A code generation T5 model for solidity (web3 smart contract)

How to use this trained model

  • A hello world example to use this model, notice the input text includes
    • Header solidity version like pragma solidity ^0.5.7
    • Ancestor class/library info, e.g. public functions and constants from ParentA
    • Contract/Library/Interface declaration header, e.g. HelloWorld ended with {
  • Or simply use the test widget on the right side of the window and test, however the quality is known to be worse without decoding params
# !pip install transformers -q

from transformers import AutoTokenizer, T5ForConditionalGeneration

DEVICE = 'cuda'  # fallback to cpu if you do not have cuda
tokenizer = AutoTokenizer.from_pretrained("hululuzhu/solidity-t5")
model = T5ForConditionalGeneration.from_pretrained("hululuzhu/solidity-t5").to(DEVICE)

text = """pragma solidity ^0.5.7;
// Context: ParentA | Functions: helloA helloB | Constants: constantA 
contract HelloWorld is ParentA {"""
input_ids = tokenizer(text, return_tensors="pt", truncation=True).input_ids.to(DEVICE)

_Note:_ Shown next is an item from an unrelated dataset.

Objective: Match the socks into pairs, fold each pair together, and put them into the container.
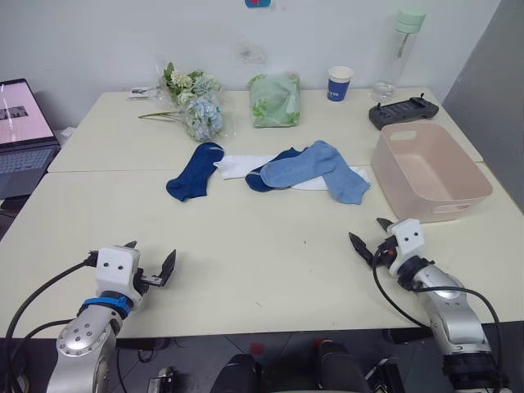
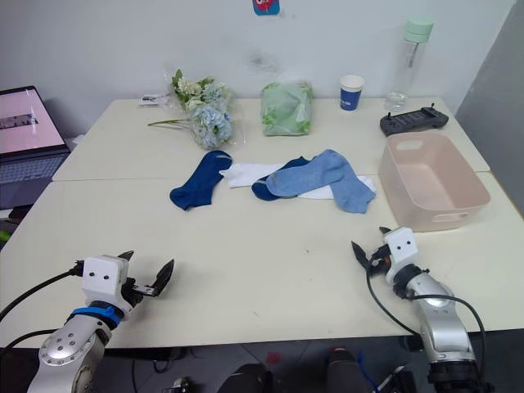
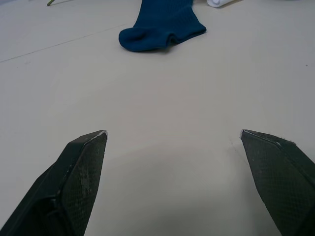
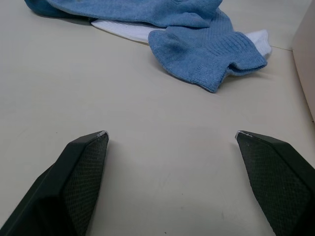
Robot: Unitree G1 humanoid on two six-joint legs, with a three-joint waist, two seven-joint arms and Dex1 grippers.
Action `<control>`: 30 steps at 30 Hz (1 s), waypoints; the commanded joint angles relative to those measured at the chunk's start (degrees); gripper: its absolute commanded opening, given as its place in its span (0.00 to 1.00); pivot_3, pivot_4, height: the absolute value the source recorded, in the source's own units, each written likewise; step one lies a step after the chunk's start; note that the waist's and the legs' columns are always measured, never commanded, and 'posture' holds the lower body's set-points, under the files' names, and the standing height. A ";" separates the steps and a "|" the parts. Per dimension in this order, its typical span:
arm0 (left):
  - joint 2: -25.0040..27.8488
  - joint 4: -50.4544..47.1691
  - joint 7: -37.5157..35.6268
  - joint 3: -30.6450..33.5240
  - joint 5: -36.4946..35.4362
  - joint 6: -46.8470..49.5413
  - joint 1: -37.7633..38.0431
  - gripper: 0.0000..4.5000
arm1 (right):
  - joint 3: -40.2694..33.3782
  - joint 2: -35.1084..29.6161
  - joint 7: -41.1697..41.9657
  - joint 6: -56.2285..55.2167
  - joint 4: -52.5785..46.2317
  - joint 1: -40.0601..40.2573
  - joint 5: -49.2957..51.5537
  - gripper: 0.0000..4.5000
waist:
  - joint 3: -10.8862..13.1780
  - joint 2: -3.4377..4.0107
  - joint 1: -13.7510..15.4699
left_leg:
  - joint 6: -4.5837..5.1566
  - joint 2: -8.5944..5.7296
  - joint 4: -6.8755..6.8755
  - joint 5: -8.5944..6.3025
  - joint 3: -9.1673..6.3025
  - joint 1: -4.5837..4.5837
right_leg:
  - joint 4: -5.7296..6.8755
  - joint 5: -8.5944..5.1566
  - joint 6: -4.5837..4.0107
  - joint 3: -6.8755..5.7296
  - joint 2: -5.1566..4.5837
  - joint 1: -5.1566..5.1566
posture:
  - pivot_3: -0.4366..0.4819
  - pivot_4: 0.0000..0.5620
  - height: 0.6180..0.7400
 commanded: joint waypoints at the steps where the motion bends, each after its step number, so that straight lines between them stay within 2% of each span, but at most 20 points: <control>1: 0.67 -0.58 0.74 1.75 0.44 -0.79 -0.13 1.00 | -0.27 -0.14 -0.60 0.66 -2.64 0.05 -0.06 0.99 | 0.00 0.00 0.00 | 0.00 0.00 0.00 0.00 0.00 0.00 | 0.00 0.00 0.00 0.00 0.00 0.00 | 0.48 0.27 1.00; 13: 0.13 -1.14 3.79 1.79 3.52 -2.20 -0.92 1.00 | -0.15 -0.23 -1.17 2.57 -4.30 0.59 0.02 0.99 | 0.00 0.00 0.02 | 0.00 0.00 -0.01 0.00 0.00 0.00 | 0.00 0.00 0.00 -0.01 0.00 -0.01 | 0.48 0.27 1.00; 15: 0.51 -0.87 2.90 2.27 2.45 -2.16 -1.36 1.00 | -0.20 -0.40 -1.18 3.05 -4.52 0.44 0.05 0.99 | 0.00 0.00 0.02 | 0.00 0.00 0.00 0.00 0.00 0.00 | 0.00 0.00 0.00 0.00 0.00 -0.01 | 0.48 0.27 1.00; 18: -0.11 -1.69 0.17 3.70 -2.92 -0.45 -1.18 1.00 | -0.11 -0.58 -0.87 3.36 -5.11 0.71 0.15 0.99 | 0.00 0.00 0.00 | 0.00 0.01 0.00 0.00 -0.01 -0.01 | 0.00 0.00 0.00 -0.01 0.00 -0.01 | 0.48 0.27 1.00; 30: 0.40 -2.99 -2.19 3.09 -5.60 0.32 -0.46 1.00 | 0.56 -0.80 -0.48 2.58 -5.64 1.28 -0.46 0.99 | 0.00 0.00 -0.03 | 0.00 0.01 -0.01 0.00 0.00 0.00 | 0.00 -0.01 0.01 0.00 0.00 0.00 | 0.48 0.27 1.00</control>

# Need to tune beam/topk/topp params to get good outcome
generated_ids = model.generate(input_ids, max_length=256, num_beams=5, top_p=0.95, top_k=50)
print(tokenizer.decode(generated_ids[0], skip_special_tokens=True))

# Expect outcome
"""
string public constant name = "Hello World";
...
uint256 public constant override returns (uint256) {
return initialSupply;
}
function initialSupply() public view returns (uint256) {
...
"""

Background

  • Base T5 code model: https://huggingface.co/Salesforce/codet5-large
  • Source data: https://huggingface.co/datasets/mwritescode/slither-audited-smart-contracts
    • Processing steps: Clean, contract-level segmentation sepration, split in and out

    • After processing input sample

      pragma solidity 0.5.7;
      // Context: PauserRole | Functions: isPauser addPauser renouncePauser | Constants: 
      contract Pausable is PauserRole {
      
    • After processing output sample (notice indentation is bad, this is intentional to reduce token size)

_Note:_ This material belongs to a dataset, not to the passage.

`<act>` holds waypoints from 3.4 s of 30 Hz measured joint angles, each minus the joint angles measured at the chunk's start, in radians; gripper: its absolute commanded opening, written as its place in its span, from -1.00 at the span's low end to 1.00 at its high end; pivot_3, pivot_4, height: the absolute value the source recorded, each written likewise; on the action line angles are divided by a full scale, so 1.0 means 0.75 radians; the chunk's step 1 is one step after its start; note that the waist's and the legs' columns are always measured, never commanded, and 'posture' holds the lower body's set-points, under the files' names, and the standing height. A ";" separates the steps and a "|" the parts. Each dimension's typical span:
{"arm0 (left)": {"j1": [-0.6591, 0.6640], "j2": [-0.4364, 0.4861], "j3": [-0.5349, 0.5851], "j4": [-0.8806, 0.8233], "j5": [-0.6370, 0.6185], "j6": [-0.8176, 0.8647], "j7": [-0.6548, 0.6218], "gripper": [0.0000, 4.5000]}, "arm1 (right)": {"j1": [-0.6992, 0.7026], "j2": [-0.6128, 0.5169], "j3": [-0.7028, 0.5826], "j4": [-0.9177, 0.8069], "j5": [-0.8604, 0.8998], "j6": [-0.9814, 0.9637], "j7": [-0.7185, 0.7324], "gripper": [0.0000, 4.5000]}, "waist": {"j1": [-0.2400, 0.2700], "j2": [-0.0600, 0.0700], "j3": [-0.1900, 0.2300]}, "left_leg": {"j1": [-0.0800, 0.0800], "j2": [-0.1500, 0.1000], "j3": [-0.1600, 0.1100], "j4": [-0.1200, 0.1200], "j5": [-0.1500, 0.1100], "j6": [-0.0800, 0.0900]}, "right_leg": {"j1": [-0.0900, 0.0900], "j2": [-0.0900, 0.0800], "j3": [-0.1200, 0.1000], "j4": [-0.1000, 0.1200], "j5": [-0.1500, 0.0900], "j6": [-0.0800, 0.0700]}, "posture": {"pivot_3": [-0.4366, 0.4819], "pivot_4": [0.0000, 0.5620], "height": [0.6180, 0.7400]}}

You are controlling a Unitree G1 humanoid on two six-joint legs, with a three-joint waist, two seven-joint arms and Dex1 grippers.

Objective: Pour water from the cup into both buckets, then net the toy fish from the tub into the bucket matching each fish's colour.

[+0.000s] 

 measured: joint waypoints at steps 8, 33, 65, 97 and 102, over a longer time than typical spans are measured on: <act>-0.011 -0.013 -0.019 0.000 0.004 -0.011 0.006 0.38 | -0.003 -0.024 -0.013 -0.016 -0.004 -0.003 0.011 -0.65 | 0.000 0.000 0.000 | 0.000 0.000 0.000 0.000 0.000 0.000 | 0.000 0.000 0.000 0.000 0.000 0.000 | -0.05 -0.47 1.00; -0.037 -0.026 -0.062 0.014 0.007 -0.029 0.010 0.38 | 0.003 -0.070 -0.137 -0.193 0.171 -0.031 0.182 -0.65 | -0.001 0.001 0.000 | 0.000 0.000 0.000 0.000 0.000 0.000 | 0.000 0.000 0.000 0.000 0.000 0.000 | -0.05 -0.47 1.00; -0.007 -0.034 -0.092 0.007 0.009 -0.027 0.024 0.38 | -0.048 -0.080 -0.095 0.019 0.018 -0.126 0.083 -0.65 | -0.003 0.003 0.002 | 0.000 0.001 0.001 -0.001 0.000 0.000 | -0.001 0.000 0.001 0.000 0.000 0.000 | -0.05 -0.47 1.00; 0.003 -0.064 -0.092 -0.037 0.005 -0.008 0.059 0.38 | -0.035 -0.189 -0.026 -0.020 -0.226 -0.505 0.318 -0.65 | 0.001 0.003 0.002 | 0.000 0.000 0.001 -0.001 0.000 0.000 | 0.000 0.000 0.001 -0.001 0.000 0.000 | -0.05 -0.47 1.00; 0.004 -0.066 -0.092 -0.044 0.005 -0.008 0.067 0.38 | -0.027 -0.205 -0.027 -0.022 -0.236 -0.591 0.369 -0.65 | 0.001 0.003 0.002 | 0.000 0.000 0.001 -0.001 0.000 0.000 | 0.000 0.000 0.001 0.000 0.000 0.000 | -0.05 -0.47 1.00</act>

      event Paused(address account);
      event Unpaused(address account);
      bool private _pausableActive;
      bool private _paused;
      constructor () internal {
      _paused = false;
      }
      function paused() public view returns (bool) {
      return _paused;
      }
      modifier whenNotPaused() {
      require(!_paused);
      _;
      }
      modifier whenPaused() {
      require(_paused);
      _;
      }
      function pause() public onlyPauser whenNotPaused whenPausableActive {
      _paused = true;
      emit Paused(msg.sender);
      }
      function unpause() public onlyPauser whenPaused whenPausableActive {
      _paused = false;
      emit Unpaused(msg.sender);
      }
      function _setPausableActive(bool _active) internal {
      _pausableActive = _active;
      }
      modifier whenPausableActive() {
      require(_pausableActive);
      _;
      }
      }
      
  • Source training code: See the end to end notebook at code dir here

Future TODO

  • The model is significantly under-trained because of lack of GPU budget, need 10x colab resources (~$100 for full train)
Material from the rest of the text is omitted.